When a falling object impacts the earth and comes to rest, what happens to its kinetic and potential energies?

Short answer

Kinetic and potential energies transform into sound, heat, and deformation energy upon impact.

Step-by-step solution

Understand Kinetic Energy

Kinetic energy is the energy an object possesses due to its motion. When the object is falling, it has kinetic energy given by the formula \(KE = \frac{1}{2}mv^2\), where \(m\) is the mass of the object and \(v\) is its velocity.
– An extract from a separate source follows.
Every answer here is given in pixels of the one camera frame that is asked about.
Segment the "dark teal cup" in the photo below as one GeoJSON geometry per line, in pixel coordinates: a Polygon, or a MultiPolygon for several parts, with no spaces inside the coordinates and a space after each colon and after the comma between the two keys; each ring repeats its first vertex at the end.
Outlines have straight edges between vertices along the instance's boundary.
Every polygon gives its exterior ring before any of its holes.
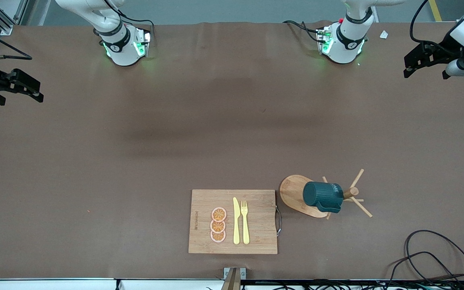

Understand Potential Energy

Potential energy is the energy an object possesses due to its position in a gravitational field. For a falling object, its potential energy is given by \(PE = mgh\), where \(m\) is the mass, \(g\) is the acceleration due to gravity, and \(h\) is the height.

Impact with the Earth

When the object impacts the Earth and comes to rest, its velocity \(v = 0\), so its kinetic energy becomes zero. At the same time, its height \(h = 0\), so its potential energy also becomes zero.

Energy Transformation

The initial kinetic and potential energies of the object are transformed into other forms of energy, such as sound, heat, deformation energy (as the object may change shape), and sometimes even light (if the impact is sufficiently energetic). Energy is conserved but changes from one form to another.

Key concepts

kinetic energy

Kinetic energy is the energy an object possesses due to its motion. Whenever an object is moving, it has kinetic energy. This energy can be calculated using the formula: \(KE = \frac{1}{2}mv^2\).
Here, \(m\) stands for mass and \(v\) stands for velocity. So, the faster an object moves or the more massive it is, the greater its kinetic energy.
Take a falling object, for example. As it falls, its speed increases, and so does its kinetic energy, until it hits the ground. At the moment immediately before impacting the ground, the object has maximum kinetic energy because it is at its highest speed.

potential energy

Potential energy is the stored energy an object has because of its position. When an object is raised above the ground level, it has gravitational potential energy.
This energy is given by the formula \(PE = mgh\), where \(m\) stands for mass, \(g\) is the acceleration due to gravity (approx. 9.8 m/s² on Earth), and \(h\) is the height above the ground.
For a falling object, this is the energy it has before it starts falling. As the object falls, its height decreases, and so does its potential energy, converting bit by bit into kinetic energy.

energy conservation

Energy conservation is a key principle in physics. It means that energy cannot be created or destroyed, only transformed from one form to another.
In the case of a falling object, its potential energy converts to kinetic energy as it descends. When the object finally hits the ground, its movement stops, so its kinetic energy is zero.
But, the energy doesn't disappear! It has merely transformed into other forms:

• Sound (the noise of the impact)
• Heat (the object and the ground might warm up)
• Deformation energy (the object or the surface might change shape)
• In rare cases, even light (if the impact is very energetic)

impact energy transformation

When an object impacts the ground and comes to rest, its kinetic and potential energies don't just vanish. Instead, they're transformed into other forms of energy.
For example:

• Sound: The sound you hear when the object hits the ground is a result of energy conversion.
• Heat: The energy might make the area of impact slightly warmer.
• Deformation: If the object is soft or the surface is malleable, you might see dents or changes in shape.
• Light: Sometimes, with very powerful impacts, you might see sparks or flashes of light caused by the energy transformation.

This shows how versatile energy transformation can be and how energy conservation works in real-world scenarios.